How to build a #domainmodel with #JPA2 and #Hibernate

How to build a domain model with JPA2 and Hibernate

I have been working with enterprise system for a while and mainly as an Infrastructure Architect – The person that binds all things together to a complete working system. One of the many integrations in an enterprise system, is the internal integration from the code (domain model) to the database. This is normally called ORM (http://en.wikipedia.org/wiki/Object-relational_mapping [1]) – Object-relational mapping. Over the many years I have worked with this, the integration of cause have evolved from a simple and direct SQL approach to gigantic automatic frameworks. This is of cause both a good and a bad thing.

This first question I normally get when talking about ORM is: What about the overhead – is it fast enough?
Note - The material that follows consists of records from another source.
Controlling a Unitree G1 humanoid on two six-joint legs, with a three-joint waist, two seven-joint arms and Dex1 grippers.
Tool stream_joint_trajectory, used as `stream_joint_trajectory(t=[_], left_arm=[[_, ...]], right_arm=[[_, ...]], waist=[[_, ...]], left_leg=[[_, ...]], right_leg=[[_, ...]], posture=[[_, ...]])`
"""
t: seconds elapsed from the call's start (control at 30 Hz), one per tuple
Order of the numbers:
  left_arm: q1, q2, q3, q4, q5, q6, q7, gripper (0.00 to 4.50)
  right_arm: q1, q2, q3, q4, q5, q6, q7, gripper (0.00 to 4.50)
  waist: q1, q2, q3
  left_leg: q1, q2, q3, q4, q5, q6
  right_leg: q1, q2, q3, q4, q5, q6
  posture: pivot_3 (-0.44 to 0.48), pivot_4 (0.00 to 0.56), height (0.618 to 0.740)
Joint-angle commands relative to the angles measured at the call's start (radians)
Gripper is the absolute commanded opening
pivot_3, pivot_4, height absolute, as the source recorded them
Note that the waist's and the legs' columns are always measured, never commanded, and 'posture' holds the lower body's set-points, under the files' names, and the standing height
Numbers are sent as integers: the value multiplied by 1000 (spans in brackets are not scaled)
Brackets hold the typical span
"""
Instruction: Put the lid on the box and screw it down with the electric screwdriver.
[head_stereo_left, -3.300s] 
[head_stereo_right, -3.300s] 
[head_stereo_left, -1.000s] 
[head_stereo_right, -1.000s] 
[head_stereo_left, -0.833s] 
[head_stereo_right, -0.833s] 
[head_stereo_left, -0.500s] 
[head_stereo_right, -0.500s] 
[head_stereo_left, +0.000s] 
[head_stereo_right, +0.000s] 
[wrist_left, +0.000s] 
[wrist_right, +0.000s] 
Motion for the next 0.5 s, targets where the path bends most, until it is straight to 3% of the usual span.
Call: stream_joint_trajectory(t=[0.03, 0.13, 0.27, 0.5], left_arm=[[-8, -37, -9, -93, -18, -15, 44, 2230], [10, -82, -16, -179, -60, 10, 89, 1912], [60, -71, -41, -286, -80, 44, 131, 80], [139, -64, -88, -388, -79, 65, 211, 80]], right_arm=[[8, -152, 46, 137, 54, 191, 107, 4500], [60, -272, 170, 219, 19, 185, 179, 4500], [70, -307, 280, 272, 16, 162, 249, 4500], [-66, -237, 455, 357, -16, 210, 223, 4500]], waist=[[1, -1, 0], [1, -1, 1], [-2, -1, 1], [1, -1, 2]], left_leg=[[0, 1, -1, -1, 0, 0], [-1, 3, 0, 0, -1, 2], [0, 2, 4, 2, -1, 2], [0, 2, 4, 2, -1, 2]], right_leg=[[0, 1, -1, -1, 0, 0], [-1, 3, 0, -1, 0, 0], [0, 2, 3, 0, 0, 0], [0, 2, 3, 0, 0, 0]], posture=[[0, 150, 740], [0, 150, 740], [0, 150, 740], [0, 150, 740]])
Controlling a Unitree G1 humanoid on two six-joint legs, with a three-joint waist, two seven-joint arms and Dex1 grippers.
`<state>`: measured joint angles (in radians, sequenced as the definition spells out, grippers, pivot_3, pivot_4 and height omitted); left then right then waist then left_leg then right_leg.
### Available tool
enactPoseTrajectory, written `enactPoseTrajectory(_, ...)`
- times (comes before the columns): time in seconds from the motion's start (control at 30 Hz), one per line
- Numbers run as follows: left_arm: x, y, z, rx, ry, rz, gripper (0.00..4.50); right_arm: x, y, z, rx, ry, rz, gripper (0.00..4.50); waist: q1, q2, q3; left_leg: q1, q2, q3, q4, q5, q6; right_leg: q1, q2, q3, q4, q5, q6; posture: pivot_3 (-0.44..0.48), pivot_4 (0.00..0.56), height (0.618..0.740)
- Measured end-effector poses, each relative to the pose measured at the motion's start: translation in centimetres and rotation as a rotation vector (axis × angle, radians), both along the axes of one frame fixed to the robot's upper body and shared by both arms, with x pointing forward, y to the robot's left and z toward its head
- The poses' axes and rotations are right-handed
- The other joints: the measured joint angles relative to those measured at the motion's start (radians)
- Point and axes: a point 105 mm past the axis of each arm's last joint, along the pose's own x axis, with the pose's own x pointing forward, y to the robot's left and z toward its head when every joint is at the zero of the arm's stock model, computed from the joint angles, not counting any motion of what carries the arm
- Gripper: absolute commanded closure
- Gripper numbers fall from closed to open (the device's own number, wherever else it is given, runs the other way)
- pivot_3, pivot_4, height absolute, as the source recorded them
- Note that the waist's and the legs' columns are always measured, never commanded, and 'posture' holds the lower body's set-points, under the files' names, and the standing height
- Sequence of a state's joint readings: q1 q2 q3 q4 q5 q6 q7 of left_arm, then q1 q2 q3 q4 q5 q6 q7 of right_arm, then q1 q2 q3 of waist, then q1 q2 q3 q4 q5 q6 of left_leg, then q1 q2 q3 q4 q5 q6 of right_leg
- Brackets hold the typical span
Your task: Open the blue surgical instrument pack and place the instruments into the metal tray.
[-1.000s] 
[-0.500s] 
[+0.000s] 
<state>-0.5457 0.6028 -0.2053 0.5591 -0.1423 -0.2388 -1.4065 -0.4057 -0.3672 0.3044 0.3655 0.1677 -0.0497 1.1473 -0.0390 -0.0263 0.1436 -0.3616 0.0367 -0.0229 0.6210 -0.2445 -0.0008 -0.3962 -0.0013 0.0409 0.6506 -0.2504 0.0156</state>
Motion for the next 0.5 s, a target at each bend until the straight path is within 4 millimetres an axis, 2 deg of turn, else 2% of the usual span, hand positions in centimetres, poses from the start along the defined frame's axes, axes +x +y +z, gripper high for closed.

And the simple answer is…. NO!

Out of the box there are many pitfalls when using a big and heavy framework to handle the database integration and by default it is slow as hell. Most of the snippets on the Internet don’t care about the complete domain model and the main focus is only on how easy it is to “automate” the database integration.

But… you can of cause do something to make it faster.

This is my take on how to use a heavy database integration framework, do’s and don’ts, best practice, optimization, etc.

I have chosen to use JPA2 (http://en.wikipedia.org/wiki/Java_Persistence_API) and Hibernate (http://en.wikipedia.org/wiki/Hibernate_(Java)) as implementation. There is probably a better (and much smaller) framework out there but the force for pigging a widely used framework is that you easily can Google information and get help. And there is a lot of muscle for hire (consultants) that have experience with JPA2 and Hibernate.

As core framework I use spring. I will not go into how spring is used and how the setup regarding the database for handling transactions, pools, etc has been done. The JAVA version is depended by the customer I work for – currently from JAVA 6 to the latest version (JAVA 8).

Where to begin

It is hard to start using a new framework and it gets even header using the framework correct. A common used framework as JPA2 generates a lot of information on the Internet and it is not easy to find the good information. There are of cause some good information out there and I will try to add some more – so please comment if you have suggestions on how to make my text better and remind me if I forgot key points or if I made an error or two.

DZone have made a good and easy overview of JPA2. They have done many good refcardz over the years that I have enjoyed reading. Download their JPA2 refcard to get started and take a look around their site for other information on JPA2 and Hibernate.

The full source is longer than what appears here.